※ Canon EOS 5D Mark II
「 葉巻をふかす八百屋 」
キューバで写真を撮っていてもっとも印象に残ったのは市井の人々とのふれあいだろう。
僕の話すカタコトのスペイン語にも辛抱強くつきあってくれた、多くの人たち。
カメラを向けると老若男女問わず、皆照れくさそうにはにかむのだけれど、写真を撮られるのはまんざらいやでもなさそうだ。
路上市場で見かけた八百屋の親父は、見事な葉巻をくわえながら撮影に応じてくれた。そういえばキューバといえば葉巻の名産地で知られているが、葉巻はともかく確かにたばこを吸っている人は多い。
メキシコからキューバの国際空港に着き、イミグレーションへと移動する空港建物を移動しているときから早速たばこのにおいが充満していたのが、強く印象に残っている。
何せ米国は建物の中で喫煙できるところなんてないし、まして空港のような公共の屋内などもってのほかだからかである。
もちろんたばこが体に良くないことはわかっているけれど、民主主義の国では喫煙が不自由なのに、社会主義国のキューバが却って自由なのがなんだか可笑しい。
ちなみにたばこが高級嗜好品かというとそんなこともなくて、キューバ人向けの安価なたばこが流通していた。試しにと僕も一本もらって口にしてみたのだけれど、たしなむ、どころではなかった。

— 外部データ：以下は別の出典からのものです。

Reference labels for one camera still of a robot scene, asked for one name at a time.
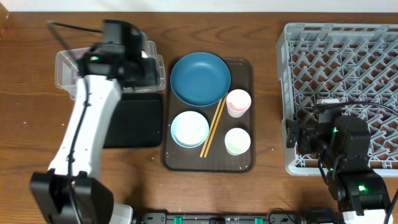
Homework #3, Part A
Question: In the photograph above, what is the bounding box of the light green cup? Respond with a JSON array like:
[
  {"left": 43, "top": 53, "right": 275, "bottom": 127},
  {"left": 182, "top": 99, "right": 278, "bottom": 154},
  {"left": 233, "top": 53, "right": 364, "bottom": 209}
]
[{"left": 224, "top": 128, "right": 251, "bottom": 156}]

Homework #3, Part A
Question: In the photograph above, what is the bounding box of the clear plastic waste bin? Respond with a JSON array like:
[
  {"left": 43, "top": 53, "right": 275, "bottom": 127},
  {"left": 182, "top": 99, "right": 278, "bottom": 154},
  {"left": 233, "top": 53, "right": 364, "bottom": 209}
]
[{"left": 54, "top": 39, "right": 167, "bottom": 101}]

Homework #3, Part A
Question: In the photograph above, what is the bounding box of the black rectangular tray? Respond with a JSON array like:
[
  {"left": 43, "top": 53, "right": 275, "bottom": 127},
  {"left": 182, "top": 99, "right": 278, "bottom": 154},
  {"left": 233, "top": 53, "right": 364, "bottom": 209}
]
[{"left": 104, "top": 93, "right": 164, "bottom": 148}]

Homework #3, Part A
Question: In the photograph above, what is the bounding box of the pink cup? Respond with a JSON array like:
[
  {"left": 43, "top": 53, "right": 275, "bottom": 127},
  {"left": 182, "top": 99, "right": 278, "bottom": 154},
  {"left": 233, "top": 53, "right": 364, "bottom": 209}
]
[{"left": 226, "top": 89, "right": 252, "bottom": 118}]

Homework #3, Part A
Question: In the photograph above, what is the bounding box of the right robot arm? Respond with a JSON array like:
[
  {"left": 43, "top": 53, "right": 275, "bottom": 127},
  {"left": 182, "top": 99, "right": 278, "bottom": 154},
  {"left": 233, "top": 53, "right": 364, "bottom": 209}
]
[{"left": 285, "top": 104, "right": 397, "bottom": 223}]

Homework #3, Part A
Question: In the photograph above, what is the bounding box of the dark blue plate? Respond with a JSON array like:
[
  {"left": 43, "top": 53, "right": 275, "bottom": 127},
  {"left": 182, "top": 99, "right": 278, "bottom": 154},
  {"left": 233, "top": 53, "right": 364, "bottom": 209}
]
[{"left": 170, "top": 52, "right": 231, "bottom": 107}]

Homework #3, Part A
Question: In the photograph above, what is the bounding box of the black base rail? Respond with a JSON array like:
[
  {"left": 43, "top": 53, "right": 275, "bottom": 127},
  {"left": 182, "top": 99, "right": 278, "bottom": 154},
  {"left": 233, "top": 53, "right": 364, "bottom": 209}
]
[{"left": 136, "top": 212, "right": 343, "bottom": 224}]

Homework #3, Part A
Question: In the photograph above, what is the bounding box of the grey dishwasher rack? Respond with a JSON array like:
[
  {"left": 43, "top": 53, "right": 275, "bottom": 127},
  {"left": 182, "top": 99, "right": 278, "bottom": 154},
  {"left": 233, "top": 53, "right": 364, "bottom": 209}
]
[{"left": 276, "top": 23, "right": 397, "bottom": 177}]

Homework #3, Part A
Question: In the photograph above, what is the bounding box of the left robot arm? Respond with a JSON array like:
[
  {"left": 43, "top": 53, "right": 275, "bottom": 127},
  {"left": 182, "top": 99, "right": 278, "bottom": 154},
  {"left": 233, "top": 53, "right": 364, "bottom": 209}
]
[{"left": 29, "top": 31, "right": 159, "bottom": 223}]

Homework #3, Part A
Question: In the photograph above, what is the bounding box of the light blue bowl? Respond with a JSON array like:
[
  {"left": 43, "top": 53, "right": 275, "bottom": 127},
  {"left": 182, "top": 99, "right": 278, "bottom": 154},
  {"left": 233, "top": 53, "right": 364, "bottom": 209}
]
[{"left": 170, "top": 111, "right": 210, "bottom": 148}]

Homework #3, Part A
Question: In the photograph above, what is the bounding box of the brown serving tray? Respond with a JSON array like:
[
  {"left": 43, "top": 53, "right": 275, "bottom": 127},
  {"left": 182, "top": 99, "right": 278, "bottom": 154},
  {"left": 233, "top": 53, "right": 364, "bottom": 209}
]
[{"left": 160, "top": 57, "right": 256, "bottom": 174}]

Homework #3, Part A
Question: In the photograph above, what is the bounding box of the wooden chopstick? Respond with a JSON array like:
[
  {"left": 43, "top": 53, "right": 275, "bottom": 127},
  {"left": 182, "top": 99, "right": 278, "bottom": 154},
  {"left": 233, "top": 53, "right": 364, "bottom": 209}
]
[
  {"left": 203, "top": 92, "right": 229, "bottom": 159},
  {"left": 199, "top": 96, "right": 225, "bottom": 158}
]

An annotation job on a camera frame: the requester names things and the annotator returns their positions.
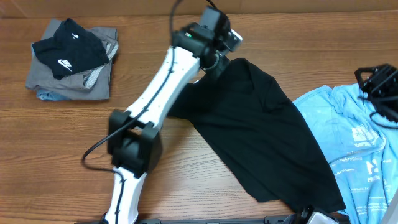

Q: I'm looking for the light blue printed t-shirt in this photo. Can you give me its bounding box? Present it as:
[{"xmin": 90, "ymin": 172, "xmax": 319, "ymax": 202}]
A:
[{"xmin": 294, "ymin": 84, "xmax": 397, "ymax": 223}]

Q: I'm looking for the folded grey garment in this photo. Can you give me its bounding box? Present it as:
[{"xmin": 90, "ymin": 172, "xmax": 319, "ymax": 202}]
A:
[{"xmin": 25, "ymin": 27, "xmax": 119, "ymax": 100}]

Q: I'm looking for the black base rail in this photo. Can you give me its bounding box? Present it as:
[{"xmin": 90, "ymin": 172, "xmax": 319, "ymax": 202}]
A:
[{"xmin": 74, "ymin": 215, "xmax": 299, "ymax": 224}]

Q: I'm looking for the black t-shirt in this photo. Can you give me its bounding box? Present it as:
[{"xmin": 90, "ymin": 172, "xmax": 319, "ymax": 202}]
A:
[{"xmin": 169, "ymin": 58, "xmax": 345, "ymax": 213}]

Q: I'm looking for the folded light blue garment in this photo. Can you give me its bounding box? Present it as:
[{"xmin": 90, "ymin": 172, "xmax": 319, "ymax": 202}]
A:
[{"xmin": 36, "ymin": 89, "xmax": 69, "ymax": 101}]

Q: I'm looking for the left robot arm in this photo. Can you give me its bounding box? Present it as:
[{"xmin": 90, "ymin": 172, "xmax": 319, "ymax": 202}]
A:
[{"xmin": 100, "ymin": 6, "xmax": 242, "ymax": 223}]

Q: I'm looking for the folded black Nike shirt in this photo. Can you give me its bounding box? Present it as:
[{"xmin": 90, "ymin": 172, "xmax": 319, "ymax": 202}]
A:
[{"xmin": 32, "ymin": 18, "xmax": 109, "ymax": 80}]

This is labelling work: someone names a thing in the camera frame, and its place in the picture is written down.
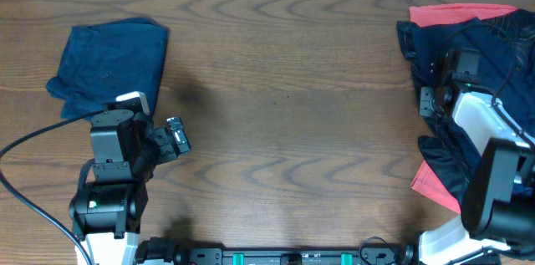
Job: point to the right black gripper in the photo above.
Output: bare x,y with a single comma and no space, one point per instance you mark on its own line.
425,94

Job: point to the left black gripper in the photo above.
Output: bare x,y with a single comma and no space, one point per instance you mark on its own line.
169,150

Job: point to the navy blue shorts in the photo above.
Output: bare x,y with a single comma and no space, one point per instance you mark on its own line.
506,67

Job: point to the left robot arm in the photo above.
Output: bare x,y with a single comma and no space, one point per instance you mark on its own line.
111,197

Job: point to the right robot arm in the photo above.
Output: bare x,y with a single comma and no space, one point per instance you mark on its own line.
497,210

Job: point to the red coral garment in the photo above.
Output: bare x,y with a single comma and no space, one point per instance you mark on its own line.
451,13

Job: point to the black patterned shorts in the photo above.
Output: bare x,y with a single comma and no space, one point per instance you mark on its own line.
455,178

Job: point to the folded navy shorts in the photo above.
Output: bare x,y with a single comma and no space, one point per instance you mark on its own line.
103,61

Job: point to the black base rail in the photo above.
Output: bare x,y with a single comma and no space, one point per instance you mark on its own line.
271,256

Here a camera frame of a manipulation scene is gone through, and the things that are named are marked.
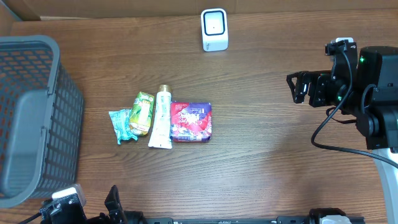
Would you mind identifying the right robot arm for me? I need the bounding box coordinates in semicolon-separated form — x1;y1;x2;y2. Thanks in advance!
286;37;397;223

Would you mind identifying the white tube gold cap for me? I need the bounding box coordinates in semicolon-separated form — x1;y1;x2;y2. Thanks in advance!
148;85;172;149

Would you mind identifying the white barcode scanner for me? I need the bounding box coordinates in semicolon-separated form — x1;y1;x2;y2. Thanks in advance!
200;8;229;52

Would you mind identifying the teal wet wipes pack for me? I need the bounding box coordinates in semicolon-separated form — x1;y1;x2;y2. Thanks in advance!
108;109;138;145

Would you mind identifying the green yellow snack pouch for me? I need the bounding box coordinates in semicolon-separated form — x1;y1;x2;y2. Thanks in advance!
129;91;155;136

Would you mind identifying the grey plastic mesh basket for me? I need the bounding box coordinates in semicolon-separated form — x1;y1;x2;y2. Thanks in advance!
1;35;85;208

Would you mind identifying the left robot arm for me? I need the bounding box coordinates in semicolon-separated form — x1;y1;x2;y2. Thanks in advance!
40;184;147;224

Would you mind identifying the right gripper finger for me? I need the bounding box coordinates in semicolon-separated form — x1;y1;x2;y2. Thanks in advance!
287;70;331;85
292;79;311;103

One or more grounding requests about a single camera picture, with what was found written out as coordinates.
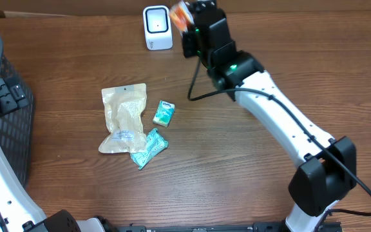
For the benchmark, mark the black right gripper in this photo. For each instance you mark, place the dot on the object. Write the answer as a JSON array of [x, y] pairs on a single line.
[[189, 44]]

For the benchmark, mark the orange tissue pack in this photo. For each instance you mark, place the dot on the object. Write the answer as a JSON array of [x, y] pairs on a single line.
[[182, 17]]

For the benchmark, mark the teal tissue pack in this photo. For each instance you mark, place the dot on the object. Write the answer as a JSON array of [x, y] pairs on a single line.
[[164, 113]]

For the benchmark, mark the clear plastic bag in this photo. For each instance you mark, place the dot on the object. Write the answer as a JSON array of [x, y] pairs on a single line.
[[123, 107]]

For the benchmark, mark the teal wipes packet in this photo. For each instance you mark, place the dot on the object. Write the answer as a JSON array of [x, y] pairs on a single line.
[[155, 144]]

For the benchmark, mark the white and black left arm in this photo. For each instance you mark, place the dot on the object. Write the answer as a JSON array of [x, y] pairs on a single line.
[[18, 212]]

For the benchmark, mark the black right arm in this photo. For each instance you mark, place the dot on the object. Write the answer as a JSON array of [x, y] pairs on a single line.
[[325, 166]]

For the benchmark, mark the white barcode scanner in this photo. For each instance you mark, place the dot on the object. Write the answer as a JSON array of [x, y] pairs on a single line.
[[157, 28]]

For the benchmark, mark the grey plastic basket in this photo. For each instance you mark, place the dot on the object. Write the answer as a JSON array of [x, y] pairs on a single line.
[[17, 108]]

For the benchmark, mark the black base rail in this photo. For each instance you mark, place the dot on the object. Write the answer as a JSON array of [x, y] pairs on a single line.
[[256, 227]]

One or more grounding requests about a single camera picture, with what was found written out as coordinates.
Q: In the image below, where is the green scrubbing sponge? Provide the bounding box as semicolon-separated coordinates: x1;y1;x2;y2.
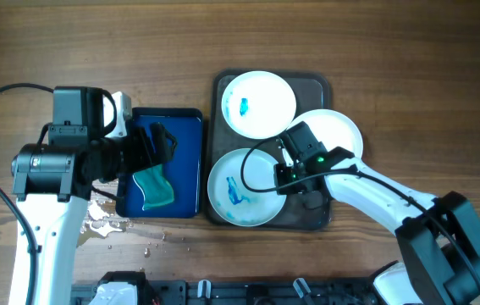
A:
133;164;175;211

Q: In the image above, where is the dark brown serving tray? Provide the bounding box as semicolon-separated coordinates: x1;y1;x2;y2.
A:
204;69;333;231

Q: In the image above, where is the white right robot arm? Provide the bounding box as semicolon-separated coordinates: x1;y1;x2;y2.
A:
276;122;480;304

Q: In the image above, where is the pinkish white plate right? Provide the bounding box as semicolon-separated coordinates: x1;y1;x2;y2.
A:
288;109;364;158

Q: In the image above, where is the blue tray with water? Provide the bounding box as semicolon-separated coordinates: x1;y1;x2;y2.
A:
115;107;203;219

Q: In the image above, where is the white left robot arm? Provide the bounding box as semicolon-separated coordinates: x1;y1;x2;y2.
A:
8;86;177;304

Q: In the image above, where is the white plate top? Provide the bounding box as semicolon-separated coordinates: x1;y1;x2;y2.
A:
221;70;297;140

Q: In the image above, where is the grey white plate bottom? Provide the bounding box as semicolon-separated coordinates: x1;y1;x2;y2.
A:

あまりにも強くて最初の一口だけで頭がくらくらしてしまうのだ。
なにせフィルターなんてものはついていない。
旅の思い出は少しずつ薄れていくのだけれど、キューバの色とにおいと言えば葉巻とかラム酒からくるものであり、僕の中ではそれはアンバーでほろ苦いものとして脳裏にまるで残像のように焼き付けられている。
それは決して不快なものではなく、むしろキューバを訪れたという証といった方が近い。
再びこの地を訪れることがあれば、きっと最初の旅のこと懐かしく思い出すことだろう。